▶ **Assignment**
Return the complete listing exactly as it reads, with each picture removed.
____
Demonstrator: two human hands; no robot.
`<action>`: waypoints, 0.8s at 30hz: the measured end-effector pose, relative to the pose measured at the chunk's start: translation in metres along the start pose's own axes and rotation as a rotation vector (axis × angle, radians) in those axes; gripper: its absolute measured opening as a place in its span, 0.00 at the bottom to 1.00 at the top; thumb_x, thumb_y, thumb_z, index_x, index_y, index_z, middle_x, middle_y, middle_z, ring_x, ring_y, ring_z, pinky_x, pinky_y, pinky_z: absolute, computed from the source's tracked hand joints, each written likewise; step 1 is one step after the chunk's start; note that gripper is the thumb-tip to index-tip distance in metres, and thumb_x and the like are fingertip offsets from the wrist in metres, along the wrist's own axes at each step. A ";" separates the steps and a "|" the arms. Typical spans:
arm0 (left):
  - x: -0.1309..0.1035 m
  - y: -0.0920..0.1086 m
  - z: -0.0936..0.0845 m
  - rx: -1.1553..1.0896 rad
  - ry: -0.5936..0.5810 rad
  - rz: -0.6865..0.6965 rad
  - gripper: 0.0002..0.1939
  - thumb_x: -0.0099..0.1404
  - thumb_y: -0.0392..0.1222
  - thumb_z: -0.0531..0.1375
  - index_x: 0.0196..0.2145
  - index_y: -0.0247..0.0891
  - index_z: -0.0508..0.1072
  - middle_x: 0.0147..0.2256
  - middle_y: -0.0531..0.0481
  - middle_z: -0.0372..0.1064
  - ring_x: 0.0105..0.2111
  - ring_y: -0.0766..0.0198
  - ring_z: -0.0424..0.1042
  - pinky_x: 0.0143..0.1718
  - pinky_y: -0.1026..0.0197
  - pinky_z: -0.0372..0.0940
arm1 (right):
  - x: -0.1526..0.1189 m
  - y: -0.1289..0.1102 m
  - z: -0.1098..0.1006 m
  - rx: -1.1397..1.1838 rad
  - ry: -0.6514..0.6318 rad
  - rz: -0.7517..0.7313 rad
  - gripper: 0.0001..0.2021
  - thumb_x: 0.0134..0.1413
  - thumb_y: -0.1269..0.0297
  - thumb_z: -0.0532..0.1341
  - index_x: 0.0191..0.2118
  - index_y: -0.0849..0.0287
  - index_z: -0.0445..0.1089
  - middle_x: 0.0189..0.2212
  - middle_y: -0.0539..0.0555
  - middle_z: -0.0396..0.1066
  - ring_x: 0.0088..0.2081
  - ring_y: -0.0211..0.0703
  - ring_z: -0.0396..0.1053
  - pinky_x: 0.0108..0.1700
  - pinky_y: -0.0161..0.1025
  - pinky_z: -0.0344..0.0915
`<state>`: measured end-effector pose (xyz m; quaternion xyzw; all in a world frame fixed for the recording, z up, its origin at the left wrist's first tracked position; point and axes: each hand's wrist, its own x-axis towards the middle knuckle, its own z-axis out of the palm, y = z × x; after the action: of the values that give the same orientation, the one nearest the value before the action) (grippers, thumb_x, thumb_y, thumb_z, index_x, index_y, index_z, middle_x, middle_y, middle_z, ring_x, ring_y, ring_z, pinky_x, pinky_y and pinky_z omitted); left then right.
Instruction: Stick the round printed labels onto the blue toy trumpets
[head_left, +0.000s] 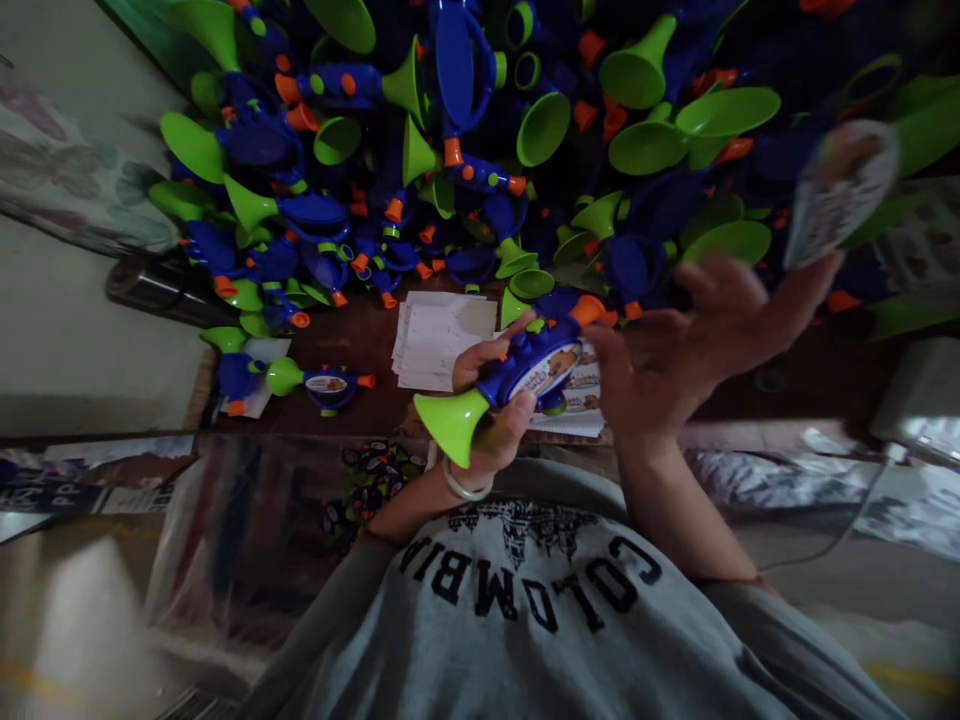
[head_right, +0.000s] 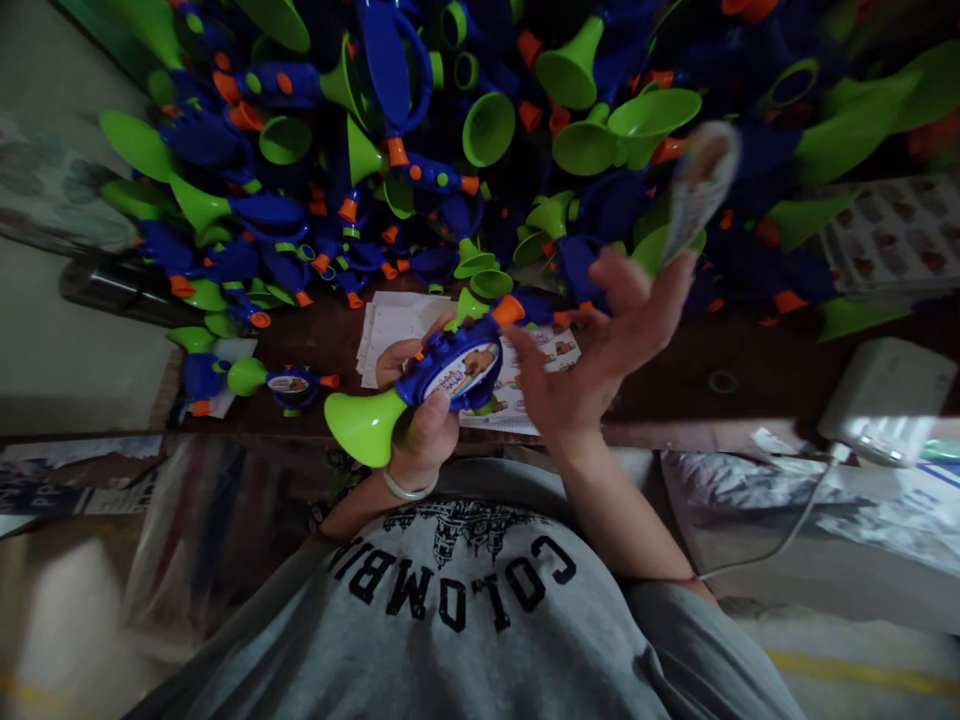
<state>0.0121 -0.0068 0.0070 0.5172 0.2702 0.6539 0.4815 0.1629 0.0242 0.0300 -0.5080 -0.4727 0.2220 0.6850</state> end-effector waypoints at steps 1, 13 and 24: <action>-0.001 0.000 0.000 0.004 0.026 -0.046 0.23 0.72 0.50 0.65 0.61 0.51 0.64 0.67 0.42 0.71 0.70 0.47 0.69 0.71 0.39 0.67 | 0.002 0.003 0.000 0.024 0.020 -0.025 0.42 0.52 0.47 0.77 0.69 0.41 0.60 0.68 0.57 0.66 0.70 0.60 0.67 0.64 0.55 0.75; 0.007 0.005 0.003 0.128 -0.085 -0.029 0.28 0.69 0.51 0.69 0.61 0.47 0.63 0.65 0.42 0.71 0.69 0.48 0.70 0.72 0.41 0.65 | -0.022 -0.008 0.015 0.650 -0.508 0.520 0.47 0.45 0.53 0.81 0.69 0.31 0.61 0.62 0.50 0.77 0.64 0.53 0.76 0.65 0.56 0.76; 0.013 0.000 0.006 -0.082 0.014 -0.293 0.27 0.65 0.62 0.70 0.53 0.44 0.73 0.54 0.43 0.80 0.64 0.49 0.75 0.71 0.41 0.67 | -0.020 -0.009 0.014 0.579 -0.342 0.398 0.33 0.56 0.61 0.74 0.64 0.28 0.70 0.58 0.44 0.81 0.57 0.50 0.81 0.72 0.62 0.69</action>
<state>0.0175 0.0038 0.0144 0.4476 0.3191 0.5906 0.5908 0.1401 0.0119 0.0298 -0.3310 -0.3899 0.5562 0.6550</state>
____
▶ **Response for this exercise**
Demonstrator: two human hands; no robot.
`<action>`: waypoints, 0.8s at 30hz: the measured end-effector pose, relative to the pose measured at the chunk's start: translation in metres along the start pose's own axes and rotation as a rotation vector (axis × angle, radians) in those axes; gripper: its absolute measured opening as a place in its span, 0.00 at the bottom to 1.00 at the top; thumb_x, thumb_y, thumb_z, index_x, index_y, index_z, middle_x, middle_y, middle_z, ring_x, ring_y, ring_z, pinky_x, pinky_y, pinky_z: absolute, computed from the source's tracked hand joints, each written likewise; step 1 is one step after the chunk's start; note that gripper is the thumb-tip to index-tip distance in metres, and thumb_x and the like are fingertip offsets from the wrist in metres, along the wrist's own axes at each step. A ";" separates the steps and a "|" the arms. Typical spans:
arm0 (left):
  - x: -0.1309..0.1035 m
  - y: -0.0920..0.1086 m
  - z: -0.0936..0.0845 m
  - rx: -1.1553..1.0896 rad
  - ry: -0.5936..0.5810 rad
  - rz: -0.6865..0.6965 rad
  - gripper: 0.0002..0.1939
  - thumb_x: -0.0099..0.1404
  - thumb_y: -0.0392..0.1222
  - thumb_z: -0.0531..0.1375
  - index_x: 0.0196..0.2145
  - index_y: -0.0247..0.0891
  - index_z: -0.0508..0.1072
  - middle_x: 0.0147..0.2256
  - middle_y: -0.0531..0.0481
  - middle_z: -0.0372..0.1064
  - ring_x: 0.0105..0.2111
  - ring_y: -0.0766..0.0198
  - ring_z: -0.0424..0.1042
  - pinky_x: 0.0143..0.1718
  - pinky_y: -0.1026..0.0197
  - pinky_z: -0.0372..0.0940
arm1 (right):
  - x: -0.1526..0.1189 m
  - y: -0.1289..0.1102 m
  - z: -0.1098..0.1006 m
  - rx: -1.1397..1.1838 rad
  - ry: -0.6514..0.6318 rad
  - rz: -0.7517..0.7313 rad
  - gripper: 0.0001..0.2021
  - thumb_x: 0.0134..0.1413
  - thumb_y: -0.1269..0.0297
  - thumb_z: -0.0532..0.1341
  - index_x: 0.0191..0.2118
  - index_y: -0.0849..0.0287
  - index_z: -0.0445..0.1089
  - middle_x: 0.0189..0.2212
  - middle_y: -0.0539..0.0555
  - middle_z: -0.0396..0.1066
  - ring_x: 0.0088..0.2081
  - ring_y: -0.0211..0.0703
  - ring_z: -0.0396..0.1053
  - pinky_x: 0.0108..0.1700
  - pinky_y: -0.0161..0.1025
  - pinky_z: -0.0344..0.0915
`<state>`: measured end-effector pose (xyz m; quaternion xyzw; all in a world frame fixed for the recording, z up, its origin at the left wrist's first tracked position; point and axes: each hand's wrist, its own x-axis towards the middle knuckle, its own z-axis out of the palm, y = z × x; after the action: of the values that give the same orientation, the one nearest the value before the action) (grippers, thumb_x, thumb_y, thumb_z, index_x, index_y, index_z, middle_x, middle_y, middle_z, ring_x, ring_y, ring_z, pinky_x, pinky_y and pinky_z omitted); left then right.
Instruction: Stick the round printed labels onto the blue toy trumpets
[head_left, +0.000s] 
[head_right, +0.000s] 
<state>0.0121 -0.0068 0.0070 0.5172 0.2702 0.6539 0.4815 0.1629 0.0242 0.0300 -0.5080 -0.4727 0.2220 0.6850</state> end-effector waypoints at steps 1, 13 and 24: <action>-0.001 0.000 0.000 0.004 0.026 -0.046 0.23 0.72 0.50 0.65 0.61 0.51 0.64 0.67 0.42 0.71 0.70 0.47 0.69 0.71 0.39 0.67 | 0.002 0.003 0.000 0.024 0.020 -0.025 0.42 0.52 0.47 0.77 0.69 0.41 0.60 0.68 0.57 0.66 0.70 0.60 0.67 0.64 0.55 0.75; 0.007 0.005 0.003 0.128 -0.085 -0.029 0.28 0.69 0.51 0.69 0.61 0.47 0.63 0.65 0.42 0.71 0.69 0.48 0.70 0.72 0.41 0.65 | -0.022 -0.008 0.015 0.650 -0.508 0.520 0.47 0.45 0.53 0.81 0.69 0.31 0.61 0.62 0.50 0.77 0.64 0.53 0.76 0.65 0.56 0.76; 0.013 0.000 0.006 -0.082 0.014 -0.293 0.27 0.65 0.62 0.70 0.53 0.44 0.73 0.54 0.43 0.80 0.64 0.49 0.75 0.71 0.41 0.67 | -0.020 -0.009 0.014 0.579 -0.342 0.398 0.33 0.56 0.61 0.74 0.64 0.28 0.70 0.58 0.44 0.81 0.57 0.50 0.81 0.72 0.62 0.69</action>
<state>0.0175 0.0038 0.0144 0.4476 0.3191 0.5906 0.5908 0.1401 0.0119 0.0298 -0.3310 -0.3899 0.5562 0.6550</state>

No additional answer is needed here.